╭──

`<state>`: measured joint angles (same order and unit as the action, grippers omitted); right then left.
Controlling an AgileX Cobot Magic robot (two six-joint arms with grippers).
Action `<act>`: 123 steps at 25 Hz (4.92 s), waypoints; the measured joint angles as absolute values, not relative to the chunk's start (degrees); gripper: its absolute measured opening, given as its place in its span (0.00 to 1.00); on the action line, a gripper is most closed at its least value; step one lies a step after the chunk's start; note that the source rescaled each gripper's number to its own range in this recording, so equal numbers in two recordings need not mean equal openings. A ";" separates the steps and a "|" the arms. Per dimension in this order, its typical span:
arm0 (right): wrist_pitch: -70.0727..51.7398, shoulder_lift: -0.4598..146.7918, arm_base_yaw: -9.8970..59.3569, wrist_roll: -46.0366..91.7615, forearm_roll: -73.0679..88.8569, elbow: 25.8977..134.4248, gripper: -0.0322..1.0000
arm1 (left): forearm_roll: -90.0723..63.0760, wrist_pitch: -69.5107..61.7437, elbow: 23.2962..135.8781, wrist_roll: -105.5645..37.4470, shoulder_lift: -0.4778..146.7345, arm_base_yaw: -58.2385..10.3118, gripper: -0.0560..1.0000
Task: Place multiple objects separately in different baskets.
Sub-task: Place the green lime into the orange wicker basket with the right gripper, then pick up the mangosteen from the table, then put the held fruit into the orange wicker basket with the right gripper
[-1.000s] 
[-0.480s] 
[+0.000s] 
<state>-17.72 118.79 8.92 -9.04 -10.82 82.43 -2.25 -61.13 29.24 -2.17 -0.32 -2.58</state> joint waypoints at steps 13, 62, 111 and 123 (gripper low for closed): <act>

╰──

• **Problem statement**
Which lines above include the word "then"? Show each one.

• **Answer to this problem**
`<state>`: measured joint angles (same order and unit as the action, grippers omitted); right then left.
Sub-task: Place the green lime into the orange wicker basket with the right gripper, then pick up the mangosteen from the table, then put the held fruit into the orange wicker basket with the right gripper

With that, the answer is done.